With regard to her allegations that the Northern and Eastern Provinces are ‘occupied’ by the military, it should be pointed out that the the majority (more than 92%) of the private lands occupied by the military at the end of the conflict in year 2009 have already been released to legitimate land owned civilians. A mechanism is already in place to expedite the process of releasing remaining private lands.
It is particularly disappointing to see Ms. Satkunanathan’s allegations that ‘civic space’ is shrinking and that informal and extra-legal processes are used to curtail the activities of civil society organizations. The Ministry asserts that government views NGOs as partners and not as adversaries. The government acknowledges the constructive contributions made by civil Society organisations in the work of the Office for National Unity and Reconciliation (ONUR) and Sustainable Development Council of Sri Lanka. It has also introduced certain policy changes to facilitate the work of NGOs such as bringing the NGO Secretariat under the Foreign Ministry. It must be reiterated that apart from operating routine security networks in the interest of national security, particularly after the devastating Easter Sunday terrorist attacks, the Security Forces and intelligence agencies are not engaged in monitoring or targeting any specific group of people in the country.
The Ministry refutes Ms. Satkunanathan’s claims of extra-judicial killings and arrests under the pretext of a “war and drugs.” With regard to the PTA, it should be noted that the government is in the process of amending the Act, which is now at the final stage and the international community is being briefed on that process.

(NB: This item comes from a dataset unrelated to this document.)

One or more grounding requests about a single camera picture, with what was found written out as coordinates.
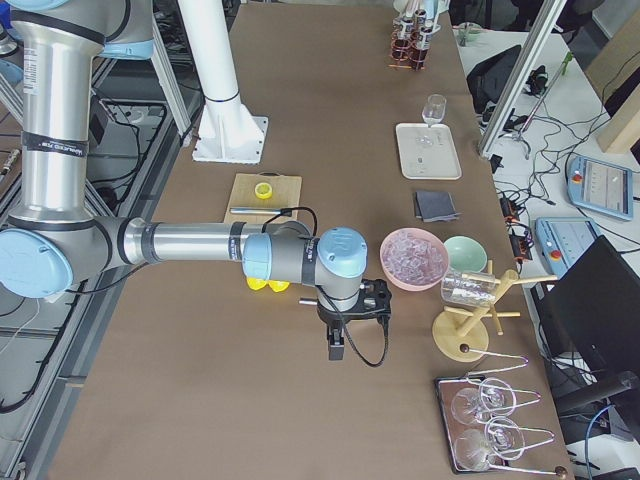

Ms. Satkunanathan also alleges that the government is exploiting its friendship with China to “undermine the efforts of states that call for accountability for human rights violations” in Sri Lanka. On the contrary, mindful of strategic competition that is increasing in the Indo-Pacific region, our main foreign policy directive is to maintain neutrality, in line with the non-aligned foreign policy we have adopted since Independence. The Ministry wishes to point out that apart from China, Sri Lanka has entered into partnerships with several countries such as India and Japan to fill gaps in national infrastructure development. Such partnerships have no bearing on Sri Lanka’s commitment to address accountability and reconciliation through domestic processes and institutions.